The Lord is my rock. This expression is typical of David. As a fugitive from Saul, David had often found the rocks of the mountains a refuge and strength. God was to him as the strength of the rocks, providing him protection and deliverance from his enemies. The style of the psalm is particularly characteristic of David, full of grandeur, strength, and vigor. The whole spirit of David pervades the psalm, from beginning to end. He had lived so close to the eternal hills, the rocks had so long been his abode, they had come to form an intrinsic part of his life and existence. It became second nature for him to weave these figures from the natural world into the songs that poured from his heart.

3. Trust. Literally, “seek refuge.” This is the note of courage struck by David in Ps. 7 and 11. David had learned to place his faith and confidence in God. He knew that whatever man might do, God would never fail him. God was as sure as the rocks of the eternal hills. Man could place his complete trust in Him.

My shield. To anyone not a man of war the figure of a shield would have little value or meaning.
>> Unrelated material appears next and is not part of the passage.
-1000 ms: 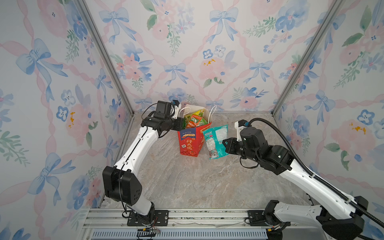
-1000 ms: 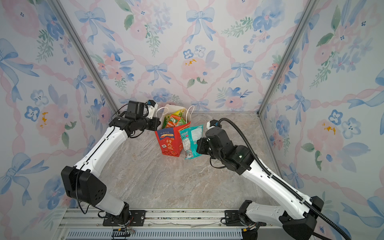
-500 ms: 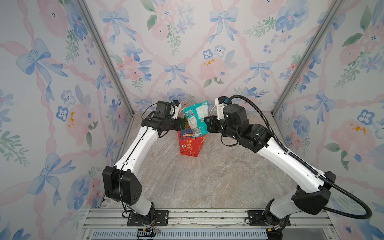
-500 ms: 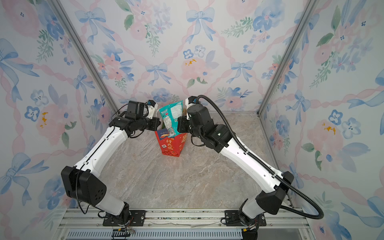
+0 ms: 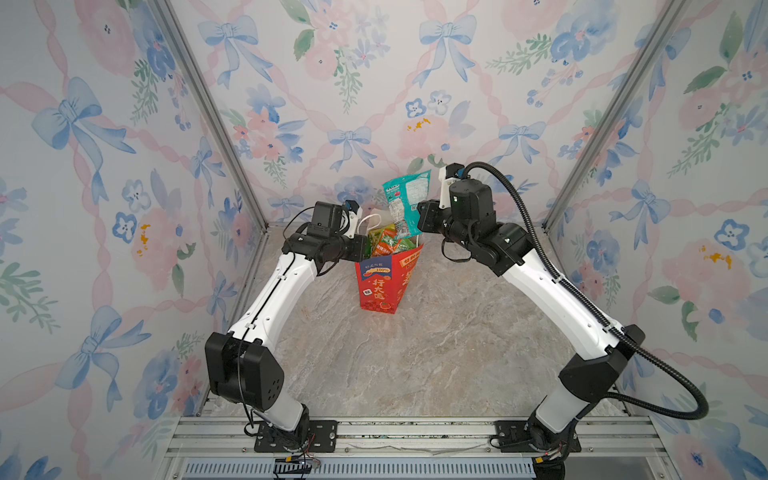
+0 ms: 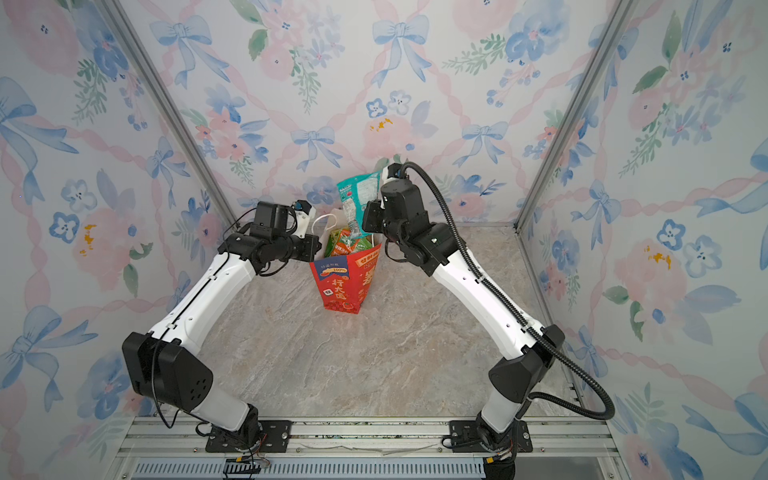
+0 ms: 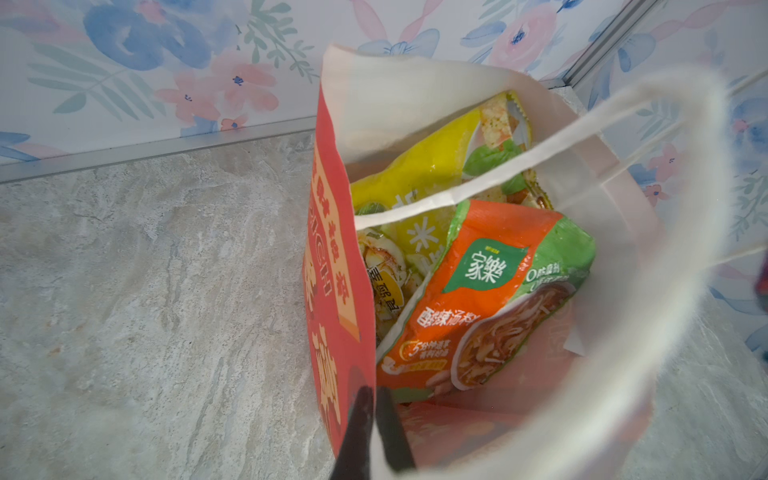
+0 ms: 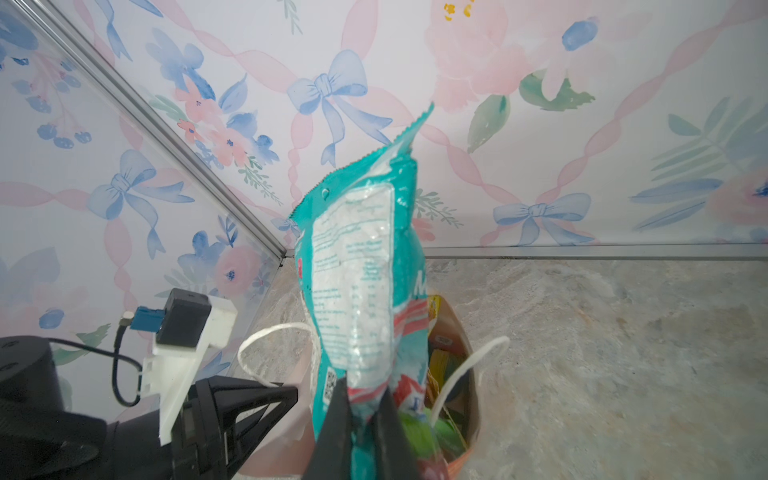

To David the shield had frequently meant life itself. He knew from the most vivid of personal experiences its supreme importance in some of the critical moments of life. As his faithful shield had often warded off the thrusts of his enemies that were intended to lay him low, so God had repeatedly saved him from the enemy of his soul. The figure is characteristic of David. His songs live and breathe the spirit of the warlike life that was his as a soldier accustomed to battle.

The horn of my salvation. See Luke 1:69. The horn was a symbol of strength and power. The figure refers to the horns of beasts, that serve both to repulse and to make attacks (see 1 Sam. 2:1, 10; Ps. 75:10; 89:17; 92:10; 112:9). God was the horn of David’s salvation in that He provided him not only with protection and defense but with help and strength in active battle against his enemies.

My high tower. A mountain stronghold. In the wilds of the hills such a place was lofty, inaccessible, and safe from attack. From its heights a view could be obtained of all the surrounding area. It provided warning of approaching danger and also was a point of vantage from which to repel attacks.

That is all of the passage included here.